Required work: Report every line below that has the string "frame" in it.

*** Data provided Section Begins ***

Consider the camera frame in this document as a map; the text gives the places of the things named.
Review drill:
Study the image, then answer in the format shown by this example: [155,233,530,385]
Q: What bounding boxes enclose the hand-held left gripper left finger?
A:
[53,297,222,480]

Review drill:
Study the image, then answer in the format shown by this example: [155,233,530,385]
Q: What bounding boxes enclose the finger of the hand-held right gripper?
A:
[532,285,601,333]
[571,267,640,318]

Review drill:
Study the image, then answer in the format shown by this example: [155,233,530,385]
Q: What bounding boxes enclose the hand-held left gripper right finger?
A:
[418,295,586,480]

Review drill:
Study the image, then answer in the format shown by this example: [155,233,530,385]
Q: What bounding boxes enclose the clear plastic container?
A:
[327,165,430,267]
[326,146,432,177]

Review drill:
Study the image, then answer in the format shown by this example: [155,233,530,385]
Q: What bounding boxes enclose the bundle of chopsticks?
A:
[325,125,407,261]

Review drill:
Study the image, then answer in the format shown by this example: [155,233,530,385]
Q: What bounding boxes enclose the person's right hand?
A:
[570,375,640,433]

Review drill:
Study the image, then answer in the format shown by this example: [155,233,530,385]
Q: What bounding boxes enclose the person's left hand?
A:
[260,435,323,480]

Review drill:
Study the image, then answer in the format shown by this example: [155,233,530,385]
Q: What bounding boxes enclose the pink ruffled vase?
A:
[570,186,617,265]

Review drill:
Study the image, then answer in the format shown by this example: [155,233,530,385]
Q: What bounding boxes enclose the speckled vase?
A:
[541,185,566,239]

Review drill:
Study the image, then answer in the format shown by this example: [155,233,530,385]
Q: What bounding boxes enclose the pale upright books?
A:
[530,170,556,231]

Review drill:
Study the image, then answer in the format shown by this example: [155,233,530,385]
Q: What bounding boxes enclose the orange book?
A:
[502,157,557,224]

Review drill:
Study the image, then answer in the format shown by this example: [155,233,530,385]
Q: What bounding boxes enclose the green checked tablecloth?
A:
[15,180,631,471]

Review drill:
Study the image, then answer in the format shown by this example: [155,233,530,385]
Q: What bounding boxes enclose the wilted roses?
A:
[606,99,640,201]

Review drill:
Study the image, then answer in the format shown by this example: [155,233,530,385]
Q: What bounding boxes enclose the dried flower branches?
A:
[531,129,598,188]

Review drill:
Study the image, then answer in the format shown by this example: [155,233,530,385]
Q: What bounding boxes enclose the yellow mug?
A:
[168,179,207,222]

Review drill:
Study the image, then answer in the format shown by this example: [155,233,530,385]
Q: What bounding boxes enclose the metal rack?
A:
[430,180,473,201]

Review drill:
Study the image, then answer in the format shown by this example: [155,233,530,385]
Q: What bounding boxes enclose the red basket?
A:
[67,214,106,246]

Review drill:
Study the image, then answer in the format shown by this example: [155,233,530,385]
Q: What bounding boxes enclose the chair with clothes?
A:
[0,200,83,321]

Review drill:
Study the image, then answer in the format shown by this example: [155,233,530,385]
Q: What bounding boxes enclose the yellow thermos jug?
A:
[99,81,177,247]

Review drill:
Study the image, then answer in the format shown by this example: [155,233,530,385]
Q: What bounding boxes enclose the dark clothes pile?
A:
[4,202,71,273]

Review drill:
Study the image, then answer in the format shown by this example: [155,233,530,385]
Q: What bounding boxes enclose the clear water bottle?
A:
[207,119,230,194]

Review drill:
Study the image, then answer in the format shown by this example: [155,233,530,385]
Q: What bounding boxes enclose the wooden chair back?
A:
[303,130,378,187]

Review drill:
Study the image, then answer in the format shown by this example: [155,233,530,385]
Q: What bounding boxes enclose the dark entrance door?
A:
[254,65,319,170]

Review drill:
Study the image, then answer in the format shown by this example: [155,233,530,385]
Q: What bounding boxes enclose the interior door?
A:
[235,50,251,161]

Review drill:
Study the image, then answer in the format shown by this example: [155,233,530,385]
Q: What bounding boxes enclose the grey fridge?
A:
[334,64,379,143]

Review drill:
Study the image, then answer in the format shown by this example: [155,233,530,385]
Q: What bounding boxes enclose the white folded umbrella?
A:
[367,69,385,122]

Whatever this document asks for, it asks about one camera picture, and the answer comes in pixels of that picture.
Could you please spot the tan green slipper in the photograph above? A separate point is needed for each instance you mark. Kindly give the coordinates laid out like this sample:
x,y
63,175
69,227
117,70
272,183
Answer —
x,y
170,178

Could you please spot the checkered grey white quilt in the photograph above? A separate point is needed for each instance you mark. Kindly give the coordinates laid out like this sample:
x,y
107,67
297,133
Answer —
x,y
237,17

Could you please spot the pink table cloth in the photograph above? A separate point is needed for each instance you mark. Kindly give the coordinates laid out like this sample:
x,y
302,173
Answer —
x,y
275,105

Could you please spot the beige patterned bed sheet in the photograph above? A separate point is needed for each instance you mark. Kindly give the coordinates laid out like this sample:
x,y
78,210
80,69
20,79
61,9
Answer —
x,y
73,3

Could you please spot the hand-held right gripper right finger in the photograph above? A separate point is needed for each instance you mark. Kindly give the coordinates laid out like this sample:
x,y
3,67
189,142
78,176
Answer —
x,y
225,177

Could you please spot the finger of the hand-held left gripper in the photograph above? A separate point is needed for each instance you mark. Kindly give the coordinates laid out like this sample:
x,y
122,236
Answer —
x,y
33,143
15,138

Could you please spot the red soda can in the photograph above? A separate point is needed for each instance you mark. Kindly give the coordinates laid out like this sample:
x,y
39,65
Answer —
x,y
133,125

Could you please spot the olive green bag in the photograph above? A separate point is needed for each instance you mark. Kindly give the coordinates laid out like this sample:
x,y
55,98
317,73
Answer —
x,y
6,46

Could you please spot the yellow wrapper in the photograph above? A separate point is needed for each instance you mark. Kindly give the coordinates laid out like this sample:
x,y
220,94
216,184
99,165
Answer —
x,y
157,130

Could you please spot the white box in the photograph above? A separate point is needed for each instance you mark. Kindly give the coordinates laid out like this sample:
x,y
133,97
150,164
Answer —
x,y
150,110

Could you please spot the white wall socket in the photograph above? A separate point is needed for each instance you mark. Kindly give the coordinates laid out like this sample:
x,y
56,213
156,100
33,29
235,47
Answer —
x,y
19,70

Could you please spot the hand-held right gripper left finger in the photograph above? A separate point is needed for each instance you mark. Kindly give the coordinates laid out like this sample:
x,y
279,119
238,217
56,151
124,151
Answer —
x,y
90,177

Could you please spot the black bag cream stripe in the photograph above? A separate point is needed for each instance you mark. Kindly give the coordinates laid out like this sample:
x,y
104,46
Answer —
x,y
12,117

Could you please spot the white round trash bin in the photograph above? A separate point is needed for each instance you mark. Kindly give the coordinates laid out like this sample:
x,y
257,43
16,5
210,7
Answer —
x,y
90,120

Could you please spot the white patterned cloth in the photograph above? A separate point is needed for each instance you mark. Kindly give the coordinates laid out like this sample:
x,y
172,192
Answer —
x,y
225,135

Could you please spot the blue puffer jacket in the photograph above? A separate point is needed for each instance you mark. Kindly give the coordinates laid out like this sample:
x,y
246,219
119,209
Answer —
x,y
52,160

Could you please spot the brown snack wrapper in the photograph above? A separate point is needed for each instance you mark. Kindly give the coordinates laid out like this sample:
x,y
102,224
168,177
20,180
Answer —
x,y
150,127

*** Data provided Section Ends ***
*** Data provided Section Begins ***

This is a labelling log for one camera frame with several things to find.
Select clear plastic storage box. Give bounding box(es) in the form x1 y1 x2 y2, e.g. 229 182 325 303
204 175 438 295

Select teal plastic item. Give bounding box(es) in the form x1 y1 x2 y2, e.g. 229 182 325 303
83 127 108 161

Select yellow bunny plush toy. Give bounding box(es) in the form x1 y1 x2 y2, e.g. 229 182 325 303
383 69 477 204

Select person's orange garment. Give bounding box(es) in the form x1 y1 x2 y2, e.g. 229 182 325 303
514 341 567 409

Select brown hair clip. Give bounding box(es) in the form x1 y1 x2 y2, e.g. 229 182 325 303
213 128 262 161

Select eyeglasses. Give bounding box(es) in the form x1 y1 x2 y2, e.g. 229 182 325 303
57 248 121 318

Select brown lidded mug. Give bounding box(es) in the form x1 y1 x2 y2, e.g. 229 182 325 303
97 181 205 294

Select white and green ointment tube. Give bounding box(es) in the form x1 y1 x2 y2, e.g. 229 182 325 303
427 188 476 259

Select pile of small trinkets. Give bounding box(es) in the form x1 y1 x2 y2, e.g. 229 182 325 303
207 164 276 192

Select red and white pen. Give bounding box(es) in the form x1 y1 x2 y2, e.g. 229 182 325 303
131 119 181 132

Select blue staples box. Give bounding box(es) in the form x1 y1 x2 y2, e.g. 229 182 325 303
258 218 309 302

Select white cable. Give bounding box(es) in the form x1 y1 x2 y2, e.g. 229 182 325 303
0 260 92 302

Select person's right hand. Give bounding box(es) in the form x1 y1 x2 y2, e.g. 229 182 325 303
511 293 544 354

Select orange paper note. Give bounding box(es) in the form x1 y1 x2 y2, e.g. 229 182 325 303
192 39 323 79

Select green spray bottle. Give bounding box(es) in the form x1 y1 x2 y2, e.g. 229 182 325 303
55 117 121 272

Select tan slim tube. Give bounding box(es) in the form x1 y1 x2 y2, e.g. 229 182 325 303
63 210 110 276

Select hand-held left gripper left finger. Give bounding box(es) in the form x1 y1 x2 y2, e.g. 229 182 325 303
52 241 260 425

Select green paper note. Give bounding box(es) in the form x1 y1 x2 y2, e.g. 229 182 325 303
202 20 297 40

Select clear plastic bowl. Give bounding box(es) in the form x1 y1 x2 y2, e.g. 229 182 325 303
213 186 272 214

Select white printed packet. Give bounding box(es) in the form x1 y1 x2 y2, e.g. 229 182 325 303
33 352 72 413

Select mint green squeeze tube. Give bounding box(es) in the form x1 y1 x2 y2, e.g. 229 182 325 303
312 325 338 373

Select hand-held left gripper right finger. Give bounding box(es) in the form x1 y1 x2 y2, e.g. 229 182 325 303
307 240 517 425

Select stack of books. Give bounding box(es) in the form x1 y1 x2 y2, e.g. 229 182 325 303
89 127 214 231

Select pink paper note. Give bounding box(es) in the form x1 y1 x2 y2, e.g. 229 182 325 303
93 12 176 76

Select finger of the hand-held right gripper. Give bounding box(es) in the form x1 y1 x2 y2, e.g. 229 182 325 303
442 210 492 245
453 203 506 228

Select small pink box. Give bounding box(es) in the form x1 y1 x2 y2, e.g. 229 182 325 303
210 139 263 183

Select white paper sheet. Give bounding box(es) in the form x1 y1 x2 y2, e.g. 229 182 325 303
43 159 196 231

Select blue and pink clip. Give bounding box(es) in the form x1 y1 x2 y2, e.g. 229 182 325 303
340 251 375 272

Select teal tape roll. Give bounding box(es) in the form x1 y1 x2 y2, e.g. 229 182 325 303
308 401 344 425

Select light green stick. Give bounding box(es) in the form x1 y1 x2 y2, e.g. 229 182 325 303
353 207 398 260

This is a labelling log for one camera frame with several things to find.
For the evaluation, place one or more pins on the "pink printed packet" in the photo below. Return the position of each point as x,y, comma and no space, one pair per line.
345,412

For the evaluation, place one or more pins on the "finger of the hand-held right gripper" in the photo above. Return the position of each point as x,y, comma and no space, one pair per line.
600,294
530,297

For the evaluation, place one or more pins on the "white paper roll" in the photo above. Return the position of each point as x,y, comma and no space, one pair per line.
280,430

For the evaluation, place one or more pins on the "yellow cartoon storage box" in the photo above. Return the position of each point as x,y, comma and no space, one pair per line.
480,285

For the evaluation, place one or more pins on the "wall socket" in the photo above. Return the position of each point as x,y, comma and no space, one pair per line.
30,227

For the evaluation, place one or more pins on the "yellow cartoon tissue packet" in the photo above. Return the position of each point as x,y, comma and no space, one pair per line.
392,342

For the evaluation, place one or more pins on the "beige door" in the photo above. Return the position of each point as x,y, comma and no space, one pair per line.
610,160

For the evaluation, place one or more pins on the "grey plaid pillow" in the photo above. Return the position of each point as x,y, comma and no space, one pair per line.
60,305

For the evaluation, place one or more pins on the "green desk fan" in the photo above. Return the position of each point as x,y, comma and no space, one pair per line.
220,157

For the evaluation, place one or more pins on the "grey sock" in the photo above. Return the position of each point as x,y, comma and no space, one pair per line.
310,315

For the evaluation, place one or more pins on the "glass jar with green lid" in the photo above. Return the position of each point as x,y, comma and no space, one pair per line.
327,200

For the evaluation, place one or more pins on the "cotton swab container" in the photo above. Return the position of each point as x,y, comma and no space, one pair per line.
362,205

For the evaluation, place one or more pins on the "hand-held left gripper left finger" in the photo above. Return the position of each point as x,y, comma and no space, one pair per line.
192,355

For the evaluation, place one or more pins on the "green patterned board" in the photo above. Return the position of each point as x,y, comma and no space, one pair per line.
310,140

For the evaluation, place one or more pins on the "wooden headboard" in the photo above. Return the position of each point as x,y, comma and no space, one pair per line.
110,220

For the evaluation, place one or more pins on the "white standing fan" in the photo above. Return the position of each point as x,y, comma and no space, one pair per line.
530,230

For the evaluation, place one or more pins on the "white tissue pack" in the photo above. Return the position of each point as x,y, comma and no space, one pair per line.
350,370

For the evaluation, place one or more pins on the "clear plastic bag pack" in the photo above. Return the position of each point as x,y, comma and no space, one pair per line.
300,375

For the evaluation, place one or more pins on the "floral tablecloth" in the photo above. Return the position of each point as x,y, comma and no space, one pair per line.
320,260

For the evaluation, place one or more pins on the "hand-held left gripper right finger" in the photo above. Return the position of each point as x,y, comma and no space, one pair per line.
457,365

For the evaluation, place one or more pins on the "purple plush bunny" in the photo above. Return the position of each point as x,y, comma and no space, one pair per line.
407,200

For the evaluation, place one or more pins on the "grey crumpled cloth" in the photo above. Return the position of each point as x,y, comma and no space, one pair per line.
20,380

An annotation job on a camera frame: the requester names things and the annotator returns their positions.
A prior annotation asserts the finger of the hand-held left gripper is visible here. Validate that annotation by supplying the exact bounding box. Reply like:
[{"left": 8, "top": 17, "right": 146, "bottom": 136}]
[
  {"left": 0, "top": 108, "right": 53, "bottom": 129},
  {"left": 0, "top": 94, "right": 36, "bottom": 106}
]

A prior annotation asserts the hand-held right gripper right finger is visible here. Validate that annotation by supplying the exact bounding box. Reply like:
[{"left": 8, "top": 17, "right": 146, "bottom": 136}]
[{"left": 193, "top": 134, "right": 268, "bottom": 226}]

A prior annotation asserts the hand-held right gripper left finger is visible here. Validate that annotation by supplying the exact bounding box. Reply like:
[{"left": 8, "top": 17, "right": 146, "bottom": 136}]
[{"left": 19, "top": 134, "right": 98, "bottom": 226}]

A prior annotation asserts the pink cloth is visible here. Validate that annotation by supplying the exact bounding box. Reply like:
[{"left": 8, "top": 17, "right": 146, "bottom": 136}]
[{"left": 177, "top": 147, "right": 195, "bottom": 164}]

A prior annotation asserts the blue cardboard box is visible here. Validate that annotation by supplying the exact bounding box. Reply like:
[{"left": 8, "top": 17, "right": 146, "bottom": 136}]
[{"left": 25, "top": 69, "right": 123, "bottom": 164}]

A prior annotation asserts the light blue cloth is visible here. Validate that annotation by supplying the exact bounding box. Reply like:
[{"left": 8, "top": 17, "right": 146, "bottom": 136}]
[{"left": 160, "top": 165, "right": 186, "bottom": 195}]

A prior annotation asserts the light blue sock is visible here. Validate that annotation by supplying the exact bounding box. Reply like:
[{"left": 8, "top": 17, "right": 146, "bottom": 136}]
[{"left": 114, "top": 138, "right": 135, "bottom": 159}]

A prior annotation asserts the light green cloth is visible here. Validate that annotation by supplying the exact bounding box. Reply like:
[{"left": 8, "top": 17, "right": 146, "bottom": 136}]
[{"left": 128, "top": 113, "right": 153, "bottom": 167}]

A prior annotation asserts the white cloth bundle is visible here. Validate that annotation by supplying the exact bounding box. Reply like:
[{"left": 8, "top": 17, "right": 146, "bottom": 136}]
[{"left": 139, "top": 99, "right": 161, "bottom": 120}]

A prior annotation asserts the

*** Data provided Section Ends ***

Response below:
Consider the camera frame in this document as a map; the text gives the places of the things named.
This is a labelling log for one camera frame with several things to find.
This is a labelling log for one camera frame with several things to find.
An annotation job on a camera frame: the requester names things and the annotator returns their positions.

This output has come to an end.